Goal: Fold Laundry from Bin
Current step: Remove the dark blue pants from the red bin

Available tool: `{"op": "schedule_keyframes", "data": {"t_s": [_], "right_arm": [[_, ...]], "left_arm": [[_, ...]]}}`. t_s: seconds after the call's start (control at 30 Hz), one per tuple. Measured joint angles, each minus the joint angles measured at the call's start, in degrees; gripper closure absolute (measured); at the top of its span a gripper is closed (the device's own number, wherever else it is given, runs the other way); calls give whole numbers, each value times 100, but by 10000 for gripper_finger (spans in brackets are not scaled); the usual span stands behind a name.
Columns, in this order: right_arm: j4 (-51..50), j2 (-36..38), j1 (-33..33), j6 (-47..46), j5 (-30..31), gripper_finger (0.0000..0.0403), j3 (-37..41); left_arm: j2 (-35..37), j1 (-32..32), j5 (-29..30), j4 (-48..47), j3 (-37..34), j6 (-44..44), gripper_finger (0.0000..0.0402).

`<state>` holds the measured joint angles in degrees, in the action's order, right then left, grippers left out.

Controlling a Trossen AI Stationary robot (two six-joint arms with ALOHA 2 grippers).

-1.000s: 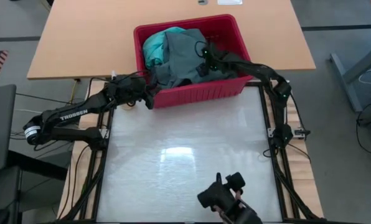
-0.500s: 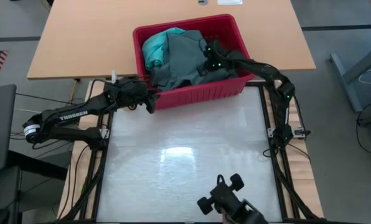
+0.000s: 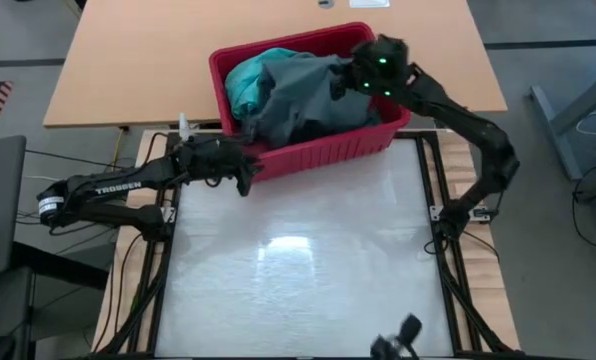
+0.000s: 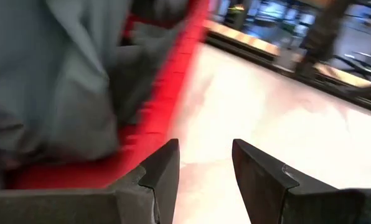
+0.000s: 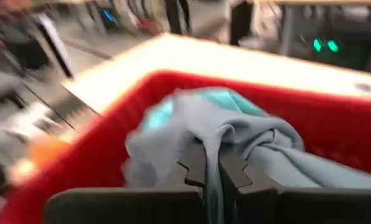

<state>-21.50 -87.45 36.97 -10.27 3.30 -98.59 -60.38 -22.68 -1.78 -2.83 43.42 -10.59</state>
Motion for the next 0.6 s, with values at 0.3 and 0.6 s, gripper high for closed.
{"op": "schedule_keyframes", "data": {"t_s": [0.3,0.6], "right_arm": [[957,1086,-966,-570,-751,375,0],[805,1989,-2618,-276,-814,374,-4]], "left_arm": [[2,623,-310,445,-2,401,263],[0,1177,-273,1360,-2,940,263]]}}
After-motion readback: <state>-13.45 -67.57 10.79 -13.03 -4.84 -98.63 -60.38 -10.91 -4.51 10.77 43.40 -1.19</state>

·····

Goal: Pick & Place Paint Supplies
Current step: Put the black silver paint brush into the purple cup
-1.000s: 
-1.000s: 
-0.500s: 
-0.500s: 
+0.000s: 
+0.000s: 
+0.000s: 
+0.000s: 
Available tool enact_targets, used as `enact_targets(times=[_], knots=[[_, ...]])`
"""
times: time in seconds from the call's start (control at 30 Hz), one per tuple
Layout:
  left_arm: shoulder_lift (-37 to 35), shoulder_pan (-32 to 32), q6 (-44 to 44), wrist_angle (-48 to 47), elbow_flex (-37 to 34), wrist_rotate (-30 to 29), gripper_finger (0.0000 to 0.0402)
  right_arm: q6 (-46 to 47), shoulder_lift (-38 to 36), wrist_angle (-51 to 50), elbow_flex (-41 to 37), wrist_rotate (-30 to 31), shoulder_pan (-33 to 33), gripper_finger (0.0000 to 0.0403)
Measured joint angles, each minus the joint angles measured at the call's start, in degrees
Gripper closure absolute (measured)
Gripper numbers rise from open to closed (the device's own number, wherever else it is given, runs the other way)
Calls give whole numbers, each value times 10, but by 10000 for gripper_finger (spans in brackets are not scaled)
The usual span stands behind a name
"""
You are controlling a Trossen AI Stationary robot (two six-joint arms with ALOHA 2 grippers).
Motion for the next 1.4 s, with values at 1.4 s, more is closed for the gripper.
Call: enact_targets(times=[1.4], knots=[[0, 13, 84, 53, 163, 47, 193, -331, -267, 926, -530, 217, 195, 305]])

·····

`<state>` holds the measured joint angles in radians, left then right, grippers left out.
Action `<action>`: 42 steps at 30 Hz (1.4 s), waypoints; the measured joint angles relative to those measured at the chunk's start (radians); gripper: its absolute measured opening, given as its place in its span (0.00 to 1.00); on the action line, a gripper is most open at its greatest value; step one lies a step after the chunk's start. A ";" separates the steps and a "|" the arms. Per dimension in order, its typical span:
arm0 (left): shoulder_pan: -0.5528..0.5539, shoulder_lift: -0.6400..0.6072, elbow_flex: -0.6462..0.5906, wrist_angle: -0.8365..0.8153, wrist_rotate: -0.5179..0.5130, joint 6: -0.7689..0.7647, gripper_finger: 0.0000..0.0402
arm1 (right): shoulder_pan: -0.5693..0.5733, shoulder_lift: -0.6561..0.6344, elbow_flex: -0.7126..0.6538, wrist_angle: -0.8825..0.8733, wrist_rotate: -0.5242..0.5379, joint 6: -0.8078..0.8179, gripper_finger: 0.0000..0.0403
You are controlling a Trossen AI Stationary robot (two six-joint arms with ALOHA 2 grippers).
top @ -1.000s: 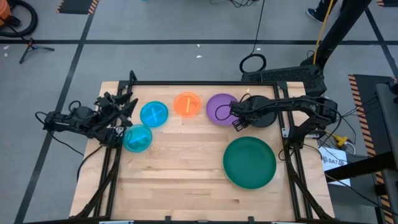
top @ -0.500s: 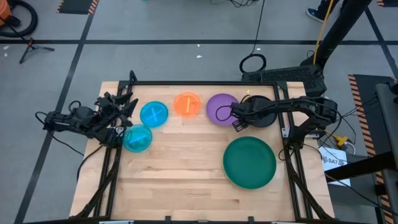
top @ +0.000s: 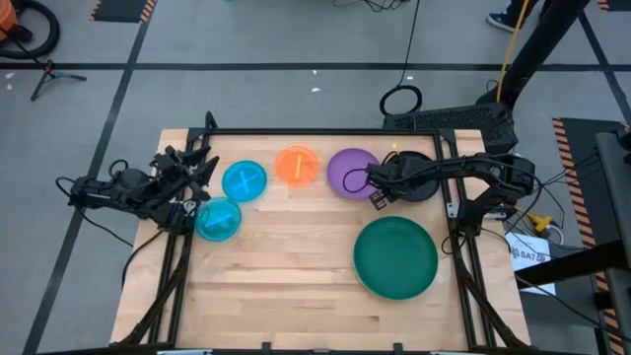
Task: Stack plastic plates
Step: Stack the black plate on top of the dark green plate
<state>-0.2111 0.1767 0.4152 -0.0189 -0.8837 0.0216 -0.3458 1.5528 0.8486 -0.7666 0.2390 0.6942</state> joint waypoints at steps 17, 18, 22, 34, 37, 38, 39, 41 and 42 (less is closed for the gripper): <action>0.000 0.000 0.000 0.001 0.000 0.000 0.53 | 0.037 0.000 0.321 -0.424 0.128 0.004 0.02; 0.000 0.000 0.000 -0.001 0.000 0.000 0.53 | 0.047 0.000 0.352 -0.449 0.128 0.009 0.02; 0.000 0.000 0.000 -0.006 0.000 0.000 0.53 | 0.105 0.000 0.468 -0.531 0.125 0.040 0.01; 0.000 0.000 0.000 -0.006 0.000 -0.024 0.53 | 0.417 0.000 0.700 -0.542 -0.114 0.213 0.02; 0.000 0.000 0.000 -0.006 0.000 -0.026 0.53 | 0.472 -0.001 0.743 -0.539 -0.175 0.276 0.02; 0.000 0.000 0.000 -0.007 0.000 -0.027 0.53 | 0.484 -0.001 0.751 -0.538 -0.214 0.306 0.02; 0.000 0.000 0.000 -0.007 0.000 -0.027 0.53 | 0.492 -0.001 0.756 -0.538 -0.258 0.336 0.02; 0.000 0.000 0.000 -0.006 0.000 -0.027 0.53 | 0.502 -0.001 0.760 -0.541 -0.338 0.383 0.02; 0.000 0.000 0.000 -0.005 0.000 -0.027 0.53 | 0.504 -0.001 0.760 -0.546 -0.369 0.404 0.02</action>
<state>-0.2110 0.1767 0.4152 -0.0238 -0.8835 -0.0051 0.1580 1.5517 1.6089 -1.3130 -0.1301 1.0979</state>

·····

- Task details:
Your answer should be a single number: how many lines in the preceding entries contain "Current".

- Task output:
2